Guests often approach Ranna Zahra McSwain after she officiates a wedding to ask how she knows the couple. Her handcrafted scripts make it feel like she’s known them for years, but in reality, she meets couples for the first time during the wedding planning. Ranna credits her mindfulness in learning about a couple and their personalities when preparing to tell their unique love story. "I don’t like to call myself an officiant. I like to call myself a ‘celebrant of love,’" she said.
It’s fitting that Ranna, an artist and painter originally from London, has her own New Orleans love story. "I was living in Dubai and came to New Orleans on an artist sabbatical. I met my husband, fell in love, and ended up staying." She started her journey as a celebrant in 2019, when her stepson asked her if she would officiate his marriage, and she fell in love with the process.
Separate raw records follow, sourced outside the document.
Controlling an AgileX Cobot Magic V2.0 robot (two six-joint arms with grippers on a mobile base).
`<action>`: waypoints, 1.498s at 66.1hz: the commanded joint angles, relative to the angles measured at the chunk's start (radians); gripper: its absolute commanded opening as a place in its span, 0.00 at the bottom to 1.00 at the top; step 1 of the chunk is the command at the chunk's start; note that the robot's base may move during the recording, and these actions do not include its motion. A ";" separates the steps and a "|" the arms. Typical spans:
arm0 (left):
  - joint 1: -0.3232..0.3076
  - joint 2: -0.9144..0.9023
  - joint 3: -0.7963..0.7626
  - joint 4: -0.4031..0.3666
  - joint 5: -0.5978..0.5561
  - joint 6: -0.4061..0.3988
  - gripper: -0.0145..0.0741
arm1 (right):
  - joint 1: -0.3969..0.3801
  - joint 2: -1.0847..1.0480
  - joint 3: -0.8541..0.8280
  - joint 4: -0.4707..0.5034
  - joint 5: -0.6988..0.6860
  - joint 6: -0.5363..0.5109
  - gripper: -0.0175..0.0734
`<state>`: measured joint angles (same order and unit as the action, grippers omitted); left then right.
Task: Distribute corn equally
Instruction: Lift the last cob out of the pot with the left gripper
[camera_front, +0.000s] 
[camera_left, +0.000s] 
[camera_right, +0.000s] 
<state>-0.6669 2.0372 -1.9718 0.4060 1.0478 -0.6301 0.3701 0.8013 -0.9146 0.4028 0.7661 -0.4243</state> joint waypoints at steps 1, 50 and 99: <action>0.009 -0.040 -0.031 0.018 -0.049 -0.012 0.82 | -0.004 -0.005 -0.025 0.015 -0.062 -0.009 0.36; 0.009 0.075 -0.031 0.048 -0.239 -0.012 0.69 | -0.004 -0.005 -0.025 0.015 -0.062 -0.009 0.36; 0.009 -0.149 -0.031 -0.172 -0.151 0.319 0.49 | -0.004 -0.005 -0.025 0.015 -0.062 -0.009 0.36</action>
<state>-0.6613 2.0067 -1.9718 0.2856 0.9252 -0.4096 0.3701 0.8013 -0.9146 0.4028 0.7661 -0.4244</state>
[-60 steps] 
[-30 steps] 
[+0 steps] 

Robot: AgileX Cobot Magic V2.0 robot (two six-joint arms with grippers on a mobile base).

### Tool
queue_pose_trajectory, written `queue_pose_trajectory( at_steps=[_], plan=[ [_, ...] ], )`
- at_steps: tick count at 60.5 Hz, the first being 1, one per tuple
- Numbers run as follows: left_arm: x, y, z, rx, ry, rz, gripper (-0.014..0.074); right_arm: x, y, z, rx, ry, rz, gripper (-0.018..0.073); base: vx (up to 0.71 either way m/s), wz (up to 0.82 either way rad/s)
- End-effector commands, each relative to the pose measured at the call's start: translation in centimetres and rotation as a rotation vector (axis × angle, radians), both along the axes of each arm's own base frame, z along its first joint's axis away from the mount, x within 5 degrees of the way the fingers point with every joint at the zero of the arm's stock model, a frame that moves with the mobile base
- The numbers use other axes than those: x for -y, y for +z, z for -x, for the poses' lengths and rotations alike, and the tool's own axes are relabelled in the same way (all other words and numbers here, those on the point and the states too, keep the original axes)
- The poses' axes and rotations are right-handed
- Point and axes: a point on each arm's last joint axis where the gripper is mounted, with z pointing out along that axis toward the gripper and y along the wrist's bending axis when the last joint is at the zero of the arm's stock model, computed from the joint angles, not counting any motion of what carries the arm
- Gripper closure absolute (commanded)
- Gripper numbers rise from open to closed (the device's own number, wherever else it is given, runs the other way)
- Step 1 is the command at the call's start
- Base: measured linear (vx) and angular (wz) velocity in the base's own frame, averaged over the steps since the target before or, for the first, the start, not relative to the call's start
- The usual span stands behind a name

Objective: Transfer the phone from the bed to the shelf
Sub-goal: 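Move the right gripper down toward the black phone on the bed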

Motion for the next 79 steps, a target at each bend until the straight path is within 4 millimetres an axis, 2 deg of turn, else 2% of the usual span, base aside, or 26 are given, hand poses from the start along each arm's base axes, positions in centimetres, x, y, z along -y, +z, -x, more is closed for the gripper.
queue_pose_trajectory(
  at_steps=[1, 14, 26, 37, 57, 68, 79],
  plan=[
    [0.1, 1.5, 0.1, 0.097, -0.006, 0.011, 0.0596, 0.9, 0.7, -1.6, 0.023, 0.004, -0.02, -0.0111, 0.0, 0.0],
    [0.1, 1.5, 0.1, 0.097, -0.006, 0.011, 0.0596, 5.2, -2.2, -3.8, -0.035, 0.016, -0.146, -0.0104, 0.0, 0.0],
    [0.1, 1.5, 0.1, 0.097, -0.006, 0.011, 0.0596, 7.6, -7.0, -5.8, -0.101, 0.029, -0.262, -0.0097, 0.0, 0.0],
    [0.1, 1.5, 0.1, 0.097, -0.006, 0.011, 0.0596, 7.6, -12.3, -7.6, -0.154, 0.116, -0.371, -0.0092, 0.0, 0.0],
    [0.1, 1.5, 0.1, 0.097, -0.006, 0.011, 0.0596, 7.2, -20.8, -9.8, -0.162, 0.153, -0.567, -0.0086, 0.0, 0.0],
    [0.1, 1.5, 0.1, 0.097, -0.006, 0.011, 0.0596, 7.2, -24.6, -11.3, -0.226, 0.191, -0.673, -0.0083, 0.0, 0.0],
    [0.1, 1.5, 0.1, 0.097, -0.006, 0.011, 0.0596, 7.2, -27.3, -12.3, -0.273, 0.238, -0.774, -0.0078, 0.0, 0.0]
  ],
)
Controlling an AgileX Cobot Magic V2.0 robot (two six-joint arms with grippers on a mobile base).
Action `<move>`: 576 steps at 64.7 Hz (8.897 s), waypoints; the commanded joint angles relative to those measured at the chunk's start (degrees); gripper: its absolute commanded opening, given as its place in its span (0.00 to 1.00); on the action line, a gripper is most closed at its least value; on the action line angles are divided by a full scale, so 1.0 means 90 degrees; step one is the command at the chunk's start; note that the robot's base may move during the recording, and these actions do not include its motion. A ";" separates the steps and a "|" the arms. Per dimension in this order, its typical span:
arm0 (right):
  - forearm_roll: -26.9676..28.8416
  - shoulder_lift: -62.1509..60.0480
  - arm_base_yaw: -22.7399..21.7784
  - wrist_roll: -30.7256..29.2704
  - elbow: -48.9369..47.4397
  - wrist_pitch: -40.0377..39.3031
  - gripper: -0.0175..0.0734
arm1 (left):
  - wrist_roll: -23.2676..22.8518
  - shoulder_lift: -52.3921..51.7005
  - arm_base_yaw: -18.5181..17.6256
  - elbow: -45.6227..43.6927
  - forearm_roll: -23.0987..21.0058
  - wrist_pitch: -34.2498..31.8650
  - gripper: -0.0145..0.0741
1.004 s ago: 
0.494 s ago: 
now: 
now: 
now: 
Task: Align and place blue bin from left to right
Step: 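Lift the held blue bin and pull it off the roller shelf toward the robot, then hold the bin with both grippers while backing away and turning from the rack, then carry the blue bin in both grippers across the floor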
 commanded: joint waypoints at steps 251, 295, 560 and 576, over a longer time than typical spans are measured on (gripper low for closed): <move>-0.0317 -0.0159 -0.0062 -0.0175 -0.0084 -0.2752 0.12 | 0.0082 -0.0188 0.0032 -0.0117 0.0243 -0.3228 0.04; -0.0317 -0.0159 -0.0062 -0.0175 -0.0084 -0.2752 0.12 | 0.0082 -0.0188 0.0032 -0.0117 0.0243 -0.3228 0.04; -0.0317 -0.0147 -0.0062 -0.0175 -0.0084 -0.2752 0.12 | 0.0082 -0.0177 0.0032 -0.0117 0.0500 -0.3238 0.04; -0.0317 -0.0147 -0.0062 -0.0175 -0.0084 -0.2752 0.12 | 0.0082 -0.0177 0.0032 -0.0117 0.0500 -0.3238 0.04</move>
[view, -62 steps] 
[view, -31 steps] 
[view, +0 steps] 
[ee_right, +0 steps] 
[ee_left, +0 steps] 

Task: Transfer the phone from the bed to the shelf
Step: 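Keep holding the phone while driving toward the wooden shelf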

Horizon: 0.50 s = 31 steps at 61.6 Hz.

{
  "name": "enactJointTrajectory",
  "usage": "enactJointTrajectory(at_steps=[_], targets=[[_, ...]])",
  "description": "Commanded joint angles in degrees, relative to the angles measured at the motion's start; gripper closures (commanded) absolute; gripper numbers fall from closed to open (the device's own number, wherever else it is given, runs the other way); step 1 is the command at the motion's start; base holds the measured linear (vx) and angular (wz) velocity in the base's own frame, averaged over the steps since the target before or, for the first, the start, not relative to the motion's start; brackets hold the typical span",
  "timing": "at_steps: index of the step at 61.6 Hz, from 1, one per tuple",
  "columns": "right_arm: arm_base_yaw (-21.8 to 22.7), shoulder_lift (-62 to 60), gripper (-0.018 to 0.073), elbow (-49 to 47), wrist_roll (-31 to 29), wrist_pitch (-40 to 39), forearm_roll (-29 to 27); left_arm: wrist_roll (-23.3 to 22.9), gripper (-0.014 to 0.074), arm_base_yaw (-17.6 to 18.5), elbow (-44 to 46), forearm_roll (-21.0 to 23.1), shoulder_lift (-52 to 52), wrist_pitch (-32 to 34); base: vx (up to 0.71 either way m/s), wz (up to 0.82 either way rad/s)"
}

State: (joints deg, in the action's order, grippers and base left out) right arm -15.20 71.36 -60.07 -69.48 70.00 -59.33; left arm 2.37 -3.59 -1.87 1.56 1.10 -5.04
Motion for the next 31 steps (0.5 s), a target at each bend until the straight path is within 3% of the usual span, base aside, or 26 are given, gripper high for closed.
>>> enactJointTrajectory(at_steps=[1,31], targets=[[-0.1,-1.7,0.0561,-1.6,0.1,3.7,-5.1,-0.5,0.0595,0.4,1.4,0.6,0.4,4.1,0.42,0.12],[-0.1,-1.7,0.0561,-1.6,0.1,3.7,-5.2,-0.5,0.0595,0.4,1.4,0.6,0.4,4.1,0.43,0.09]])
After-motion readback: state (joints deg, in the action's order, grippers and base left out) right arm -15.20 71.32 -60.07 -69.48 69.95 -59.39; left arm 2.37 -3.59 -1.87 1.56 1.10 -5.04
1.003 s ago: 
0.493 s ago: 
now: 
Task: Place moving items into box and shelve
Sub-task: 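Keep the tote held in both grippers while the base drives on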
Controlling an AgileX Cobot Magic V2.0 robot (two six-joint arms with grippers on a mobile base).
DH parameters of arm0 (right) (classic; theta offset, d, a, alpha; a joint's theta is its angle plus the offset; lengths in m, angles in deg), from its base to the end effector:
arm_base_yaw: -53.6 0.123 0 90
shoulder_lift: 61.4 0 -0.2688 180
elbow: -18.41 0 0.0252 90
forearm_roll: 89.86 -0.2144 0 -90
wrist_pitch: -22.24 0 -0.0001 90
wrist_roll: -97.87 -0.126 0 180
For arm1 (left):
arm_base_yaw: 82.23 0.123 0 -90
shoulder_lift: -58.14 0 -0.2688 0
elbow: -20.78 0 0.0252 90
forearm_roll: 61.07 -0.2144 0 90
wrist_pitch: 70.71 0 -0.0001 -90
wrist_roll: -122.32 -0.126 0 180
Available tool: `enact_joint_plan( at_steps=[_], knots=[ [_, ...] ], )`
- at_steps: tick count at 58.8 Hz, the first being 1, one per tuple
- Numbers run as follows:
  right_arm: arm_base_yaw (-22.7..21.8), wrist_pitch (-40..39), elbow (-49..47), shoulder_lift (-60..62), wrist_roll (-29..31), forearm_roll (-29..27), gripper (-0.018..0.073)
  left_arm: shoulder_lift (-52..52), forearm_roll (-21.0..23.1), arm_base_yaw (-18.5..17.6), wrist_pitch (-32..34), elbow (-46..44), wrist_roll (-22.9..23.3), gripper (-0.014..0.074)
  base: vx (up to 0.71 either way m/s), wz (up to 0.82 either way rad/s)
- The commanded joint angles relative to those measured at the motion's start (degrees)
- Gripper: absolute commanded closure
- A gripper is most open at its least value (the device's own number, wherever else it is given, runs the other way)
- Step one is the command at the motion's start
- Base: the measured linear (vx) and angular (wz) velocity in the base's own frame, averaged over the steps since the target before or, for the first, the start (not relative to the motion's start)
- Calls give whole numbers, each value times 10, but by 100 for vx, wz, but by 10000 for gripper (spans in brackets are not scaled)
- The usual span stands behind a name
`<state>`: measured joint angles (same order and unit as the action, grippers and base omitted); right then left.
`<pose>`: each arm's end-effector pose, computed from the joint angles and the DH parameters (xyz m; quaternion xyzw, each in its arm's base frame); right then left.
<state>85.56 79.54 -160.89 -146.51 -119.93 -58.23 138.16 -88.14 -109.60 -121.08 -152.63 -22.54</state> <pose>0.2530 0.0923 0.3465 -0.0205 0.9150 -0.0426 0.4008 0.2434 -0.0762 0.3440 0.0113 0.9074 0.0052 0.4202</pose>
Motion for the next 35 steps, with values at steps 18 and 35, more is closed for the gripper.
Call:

Ranna became ordained through a non-denominational church, which allows her to connect with couples across many beliefs and religions. "I think my whole purpose on Earth has always been about love — I feel a very strong connection in honoring love and creating a sacred space for couples. I soon found there wasn't this kind of personal experience where someone takes a couple by the hand and creates something meaningful. I don't send out a generic wedding script and say, ‘pick one.’"
Ranna has linked up with new couples through word of mouth, the wedding website The Knot, and her dreamy Instagram page, where she shares snapshots of newlyweds she has married. She created Let’s Elope New Orleans in 2020, right before the pandemic hit. "I feel like it was a divine connection launching a few weeks before Covid. Weddings got canceled, and everyone wanted to elope," she said. While her first weddings were exclusively elopements due to necessity, today she officiates weddings big and small, totaling over 100 ceremonies a year. To date, she’s celebrated nearly 300 weddings; about half are local couples and some are rescheduled receptions. "I'd officiate a beautiful ceremony at the Tree of Life during Covid and then a year later, couples contacted me again to say, ‘We're actually going to have our big wedding now. Would you come back and officiate for us again?’"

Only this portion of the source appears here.